West has developed sufficient enough a reputation (and credibility) in the world of academia that she’s been invited to speak at colleges in Ontario, Québec and Cambridge, Massachusetts, with one of her lectures-- Quelle Horreur: The Films of New French Extremity—providing the basis for her first book, 2016’s Films of New French Extremity: Visceral Horror and National Identity. (I can only hope a found-footage-follow-up is on the way)!

Busy as she is with her multitude of projects (including a lecture series at The Black Museum), I was fortunate enough that Alex spared the time to talk to CineDump about her uniquely academic approach to horror, and her insights about a few of the genre’s recent artistic movements.

Preston Fassel: What drew you to study films of the "New French Extremity"?

Alex West: Very simply, they were movies I couldn't shake.

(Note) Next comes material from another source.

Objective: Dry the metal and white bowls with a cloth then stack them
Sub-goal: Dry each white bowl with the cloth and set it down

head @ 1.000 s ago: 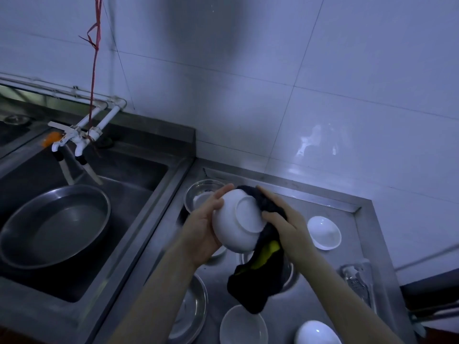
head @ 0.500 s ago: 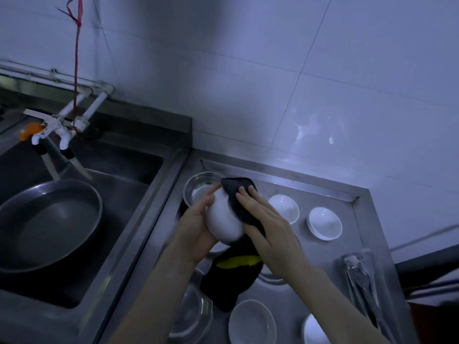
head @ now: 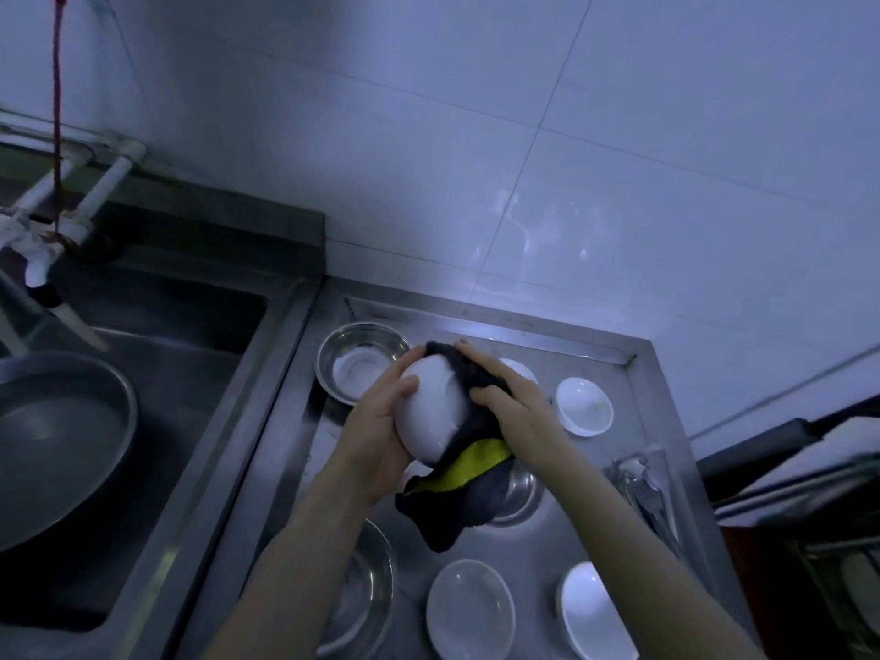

It became fascinating to me that they were all coming out of the same, relatively small, country within about a ten-year span of each other. I was reading some books and lots of think pieces about the movement but none that connected the initial "art-house" movement composed of films like Irreversible, Trouble Every Day, and In My Skin among others with the out-and-out horror of films like High Tension, Martyrs and Frontiere[s]. I spent a lot of time looking at the links between these films and very quickly realized that the filmmakers were all concerned with the same thing, their country.

PF: Much of your work centers on how horror movies teach us about our nations and cultures. What do you feel current horror trends like found footage say about us?

AW: Found Footage is a pretty straightforward analog to our obsession with ourselves and the multitude of platforms which we are given to share our personal experiences. But great found footage films delve a little deeper and explore what it is to document ourselves and that by extension often becomes about themes of security and the need to be remembered.

There's a lot of horror right now about secrets and untold truths. We're very scared that we're missing out on something or something is happening behind our backs. Rightfully so. So there's a need to document and personalize our stories. Horror movies are of particular interest to me from an analytical viewpoint because I think fear drives humanity on personal and societal levels, and the best horror films use those fears to illustrate how and why we operate the way we do.

PF: Why do you think found footage has recently fallen out of favor with horror fans?

AW: There was a real onslaught of them because they're very inexpensive to make. Occasionally you can find gems like some of my recent favorites Unfriended (2014), Creep (2014) and Mr. Jones (2013), but most of them are destined to never be seen.

PF: Tell us more about your partnership with Andrea Subissati on the "Faculty of Horror."

AW: I admired Andrea before I met her, and then we were friends before we worked together professionally. Personality wise, we're a bit yin and yang, but ultimately (and most importantly) we have the same values, work ethic, and sense of humor, which makes it exciting every time we work together. She's an inspiration to me to reach further and push harder to get the best out of myself.

PF: What was your favorite horror book/movie of 2016?

AW: I really enjoyed the book Haunted by Leo Braudy. And there were lots of great films last year, but one of my favorites was Under the Shadow, directed by Babak Anvari. It was basically what I wanted The Babadook to be and more.